Task to carry out: For the word "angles", copy every line of the material that includes it.

Information provided:
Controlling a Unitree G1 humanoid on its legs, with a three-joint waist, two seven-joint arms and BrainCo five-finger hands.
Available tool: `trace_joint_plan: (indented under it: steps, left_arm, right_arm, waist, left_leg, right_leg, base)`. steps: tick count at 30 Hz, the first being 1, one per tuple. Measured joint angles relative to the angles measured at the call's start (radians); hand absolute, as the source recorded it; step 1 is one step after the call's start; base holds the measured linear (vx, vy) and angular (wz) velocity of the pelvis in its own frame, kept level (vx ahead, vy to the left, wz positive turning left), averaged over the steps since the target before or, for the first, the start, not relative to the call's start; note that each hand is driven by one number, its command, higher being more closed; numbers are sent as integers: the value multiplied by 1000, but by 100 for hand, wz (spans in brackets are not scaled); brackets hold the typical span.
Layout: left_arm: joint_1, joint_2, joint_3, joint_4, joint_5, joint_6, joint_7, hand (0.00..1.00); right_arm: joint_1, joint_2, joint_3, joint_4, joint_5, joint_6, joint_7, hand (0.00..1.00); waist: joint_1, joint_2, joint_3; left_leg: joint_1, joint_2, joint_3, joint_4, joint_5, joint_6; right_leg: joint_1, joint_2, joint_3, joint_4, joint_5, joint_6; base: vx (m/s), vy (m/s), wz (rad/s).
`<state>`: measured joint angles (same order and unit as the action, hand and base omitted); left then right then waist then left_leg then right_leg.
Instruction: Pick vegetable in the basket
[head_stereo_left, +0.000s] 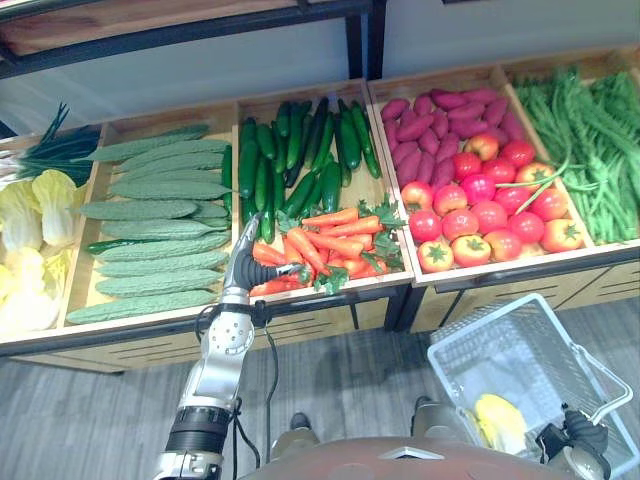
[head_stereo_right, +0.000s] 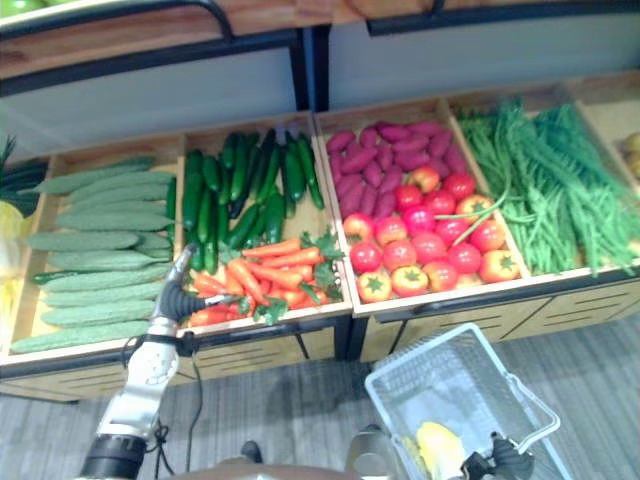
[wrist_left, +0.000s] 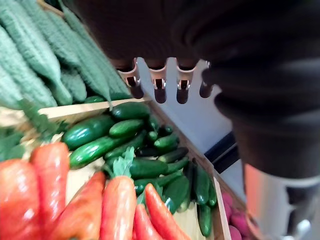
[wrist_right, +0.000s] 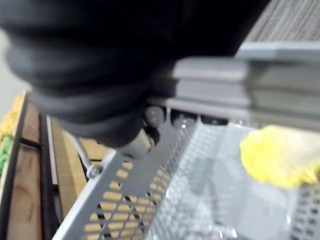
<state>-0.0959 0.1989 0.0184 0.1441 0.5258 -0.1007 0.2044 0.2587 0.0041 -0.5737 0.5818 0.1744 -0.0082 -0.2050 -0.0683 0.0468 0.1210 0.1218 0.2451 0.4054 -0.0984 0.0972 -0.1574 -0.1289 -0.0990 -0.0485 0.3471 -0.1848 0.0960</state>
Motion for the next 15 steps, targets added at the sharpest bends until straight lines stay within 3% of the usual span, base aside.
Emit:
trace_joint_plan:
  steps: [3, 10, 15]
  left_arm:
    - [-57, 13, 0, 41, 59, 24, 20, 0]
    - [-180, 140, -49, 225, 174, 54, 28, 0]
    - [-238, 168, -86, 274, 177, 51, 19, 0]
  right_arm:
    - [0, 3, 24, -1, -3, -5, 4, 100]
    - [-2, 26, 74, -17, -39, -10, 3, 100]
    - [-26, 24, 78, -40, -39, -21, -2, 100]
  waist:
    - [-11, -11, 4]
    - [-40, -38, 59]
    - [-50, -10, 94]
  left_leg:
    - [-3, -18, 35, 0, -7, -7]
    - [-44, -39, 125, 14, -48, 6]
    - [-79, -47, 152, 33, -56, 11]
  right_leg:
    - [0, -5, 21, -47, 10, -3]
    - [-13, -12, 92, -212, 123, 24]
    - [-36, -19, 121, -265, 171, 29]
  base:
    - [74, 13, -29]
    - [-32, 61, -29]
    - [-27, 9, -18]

Response to the task:
Available tool: `trace_joint_plan: (indented under it: steps, left_arm, right_arm, waist, left_leg, right_leg, base)`. steps: tick count at 30 Hz, the first being 1, one per tuple. Measured joint angles relative to the angles measured at the call's start (radians); hand absolute, as the source recorded it; step 1 is one step after the call's start; base holds the measured linear (vx, vy) and angular (wz) velocity of the pelvis in its own frame, kept level (vx ahead, vy to the left, wz positive turning left), averaged over the steps since the target before or, for the first, the start, not relative to the call's start; note that each hand is driven by one number, its command, higher being more closed; numbers are sent as integers: the value multiplied by 1000, but by 100 for hand, wz (spans in brackets are not scaled); brackets hold the typical span.
`<state>`: measured joint angles (same order and unit as the action, hand and base omitted); left then right then waist then left_leg then right_leg.

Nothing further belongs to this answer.